Mit bloßem Pazifismus hatte eine solche Haltung nichts mehr zu tun, mit einem gesamtdeutschen Patriotismus dafür umso mehr. Immerhin brachte ihm sein Widerstand eine – natürlich auch durch seine späteren politischen Aktivitäten verstärkt hervorgerufene – lebenslange Observierung durch die Stasi und ein nach unten korrigiertes Abiturzeugnis ein, was wiederum die Verweigerung des angestrebten Sportstudiums in Leipzig nach sich zog. Statt dessen mußte er sich nun als Industriekaufmann ausbilden lassen.

Insgesamt bewertet Kraushaar aber Dutschkes Versuche einer Reaktualisierung der deutschen Frage als "gefährlich", seine Sprache habe "Mißverständnisse von rechts durchaus in Kauf genommen". Mit seiner These einer "geschichtlichen nationalen Substanz" habe er jedoch "die von ihm ansonsten bemühte Denkfigur einer Dialektik zwischen Internationalismus und Nationalismus aufgegeben" und sich selber zum "Ideologen des Nationalen" gemacht. Obwohl dies so natürlich nicht zutreffend ist, weiß Kraushaar ganz genau, wo der Spaß aufhört, und wo es beginnt ernst zu werden.

Tatsächlich hat Dutschke die ihm unterstellte Dialektik von Nationalismus und Internationalismus bis in den Vormärz des 19. Jahrhunderts zurückverfolgt. Als er im Berliner Oberbaumblatt die NSDAP neben KPD und SPD zu den drei bedeutendsten deutschen Arbeiterparteien zählte, brach er damit ein weiteres Tabu, das ihm die dogmatischen Linken nie verzeihen sollten. Er war aber auch der Auffassung, daß man nach 1945 wegen der mangelnden sozioökonomischen Macht von einer "Zerschlagung der Nation" sprechen müsse, daher sei es die Aufgabe der Arbeiterklasse, ein nationales Klassenbewußtsein zu entwickeln und für die Wiedervereinigung zu kämpfen. Prompt erfolgte von der Sozialdemokratie, die ihre Entspannungspolitik ernsthaft gefährdet sah, der Vorwurf des "Linksnationalismus", den er mit dem Argument zurückwies, dies sei nur eine weitere Variante des von Jürgen Habermas einst gegen ihn erhobenen Vorwurfs des "Linksfaschismus".

Hannes Heer forderte den Ausschluß Dutschkes

Besonders pikant an diesem Vorwurf wirkt in der Rückschau, daß nach Dutschkes und Krahls Organisationsreferat auf der 22. Delegiertenkonferenz des SDS Anfang September 1967 in Frankfurt am Main ausgerechnet der Bonner Delegierte Hannes Heer, ein verkniffener KP-Traditionalist, den Vorwurf des "Linksfaschismus" polemisch aufgriff und Dutschkes Ausschluß aus dem Verband forderte, woraufhin der Berliner Delegierte Christian Semler Heer einen Feuerwerkskörper unter den Stuhl warf.
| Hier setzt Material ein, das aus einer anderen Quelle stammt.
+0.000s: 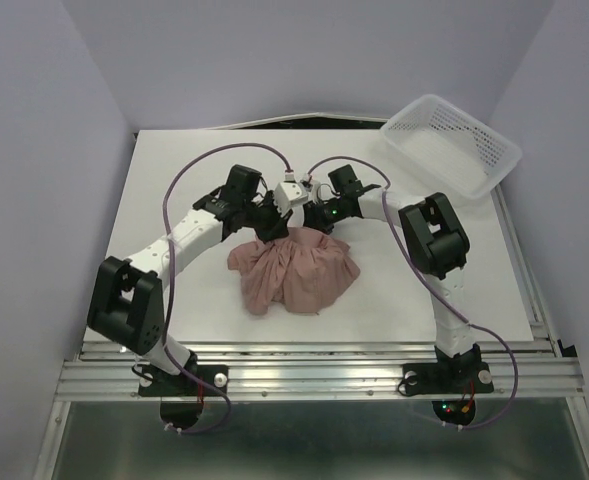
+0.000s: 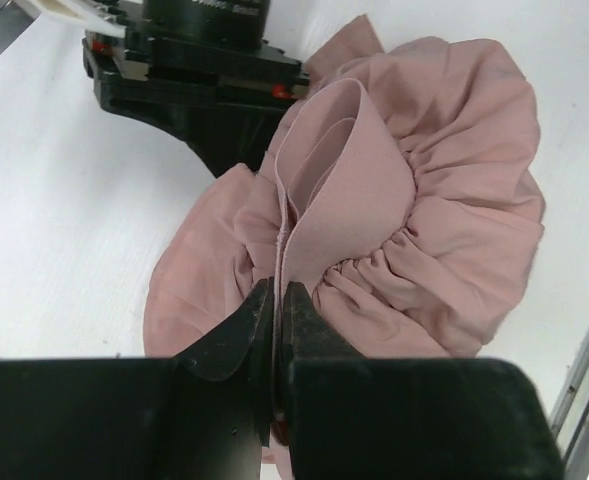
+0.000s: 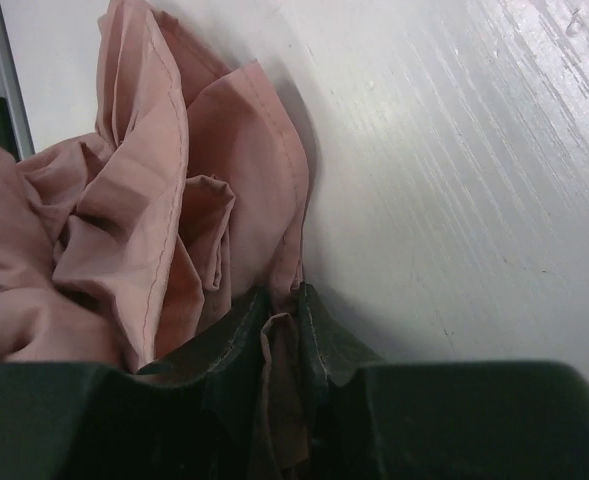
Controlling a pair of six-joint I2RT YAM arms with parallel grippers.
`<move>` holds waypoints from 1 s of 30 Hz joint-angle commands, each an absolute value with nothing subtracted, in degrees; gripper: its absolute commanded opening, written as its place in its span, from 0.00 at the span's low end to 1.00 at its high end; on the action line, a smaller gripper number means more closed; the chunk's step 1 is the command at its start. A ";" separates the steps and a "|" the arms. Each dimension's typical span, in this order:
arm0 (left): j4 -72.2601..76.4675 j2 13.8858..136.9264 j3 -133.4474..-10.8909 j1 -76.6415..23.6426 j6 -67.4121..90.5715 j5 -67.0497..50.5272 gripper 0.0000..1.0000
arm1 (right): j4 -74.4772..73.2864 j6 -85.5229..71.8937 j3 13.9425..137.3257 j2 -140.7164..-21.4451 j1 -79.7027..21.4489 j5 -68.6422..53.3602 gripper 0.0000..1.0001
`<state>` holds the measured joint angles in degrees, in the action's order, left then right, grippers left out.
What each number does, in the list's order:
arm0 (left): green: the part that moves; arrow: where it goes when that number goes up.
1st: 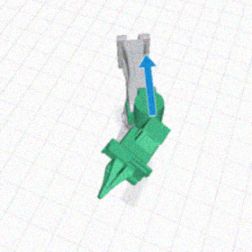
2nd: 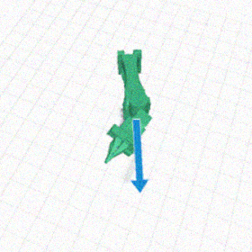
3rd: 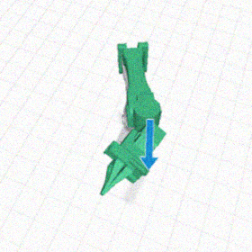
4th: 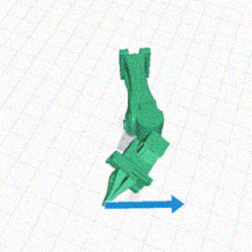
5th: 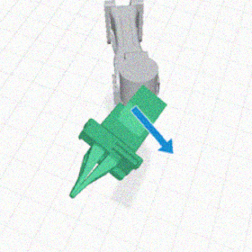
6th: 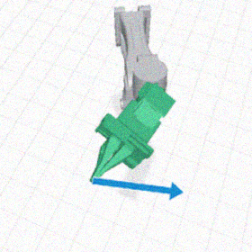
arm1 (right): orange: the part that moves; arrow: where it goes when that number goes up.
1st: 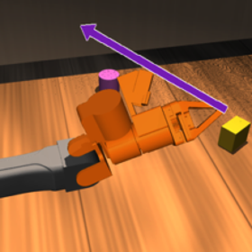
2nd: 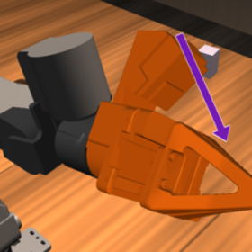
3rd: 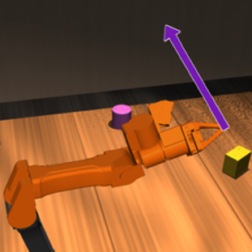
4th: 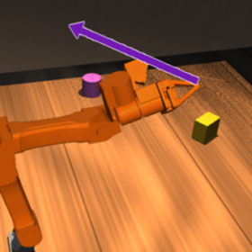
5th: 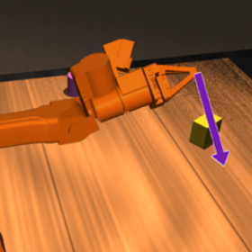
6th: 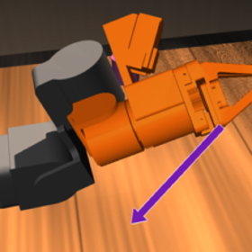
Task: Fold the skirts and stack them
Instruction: Fold the skirt
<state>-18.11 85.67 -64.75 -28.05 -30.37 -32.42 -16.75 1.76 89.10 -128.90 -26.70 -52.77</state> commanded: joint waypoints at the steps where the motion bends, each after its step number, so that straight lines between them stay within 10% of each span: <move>1: -12.57 89.28 -67.33 -26.63 -31.20 -34.72 0.00 | -17.75 3.43 88.94 -127.09 -27.16 -54.76 0.25; 13: -5.71 108.44 -69.17 -23.12 -24.09 -30.24 0.00 | -21.27 6.24 91.23 -128.67 -27.16 -50.46 0.26; 24: -8.88 112.15 -69.52 -22.85 -18.29 -27.86 0.01 | -24.60 6.33 95.71 -120.25 -18.64 -29.72 0.52; 30: -10.20 112.77 -71.45 -22.94 -11.62 -27.07 0.18 | -29.35 6.51 96.86 -109.36 -18.11 -30.13 0.62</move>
<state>-7.60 111.09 -70.52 -23.14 -15.97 -30.81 -26.48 6.02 92.64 -118.28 -16.75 -30.83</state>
Die Forderung nach Wiederherstellung der nationalen Einheit Deutschlands war eine Konstante in seiner politischen Biographie. Es ging ihm um die Option einer Aufhebung der Spaltung Deutschlands unter freiheitlich-sozialistischen Vorzeichen. Die "deutsche Misere" verstand er immer auch als eine "linke Misere". Licht zu bringen in die deutsche Situation und der herrschenden Politik eine Alternative zu bieten, sollte ihm jedoch nicht mehr gelingen. Die Zeit, die ihm noch verblieb, war dafür entschieden zu kurz. Dennoch ist das Bockenheimer Graffiti nicht gänzlich illusionär, denn 1990 wurde zumindest einer seiner Träume wahr: Deutschland wurde wiedervereinigt.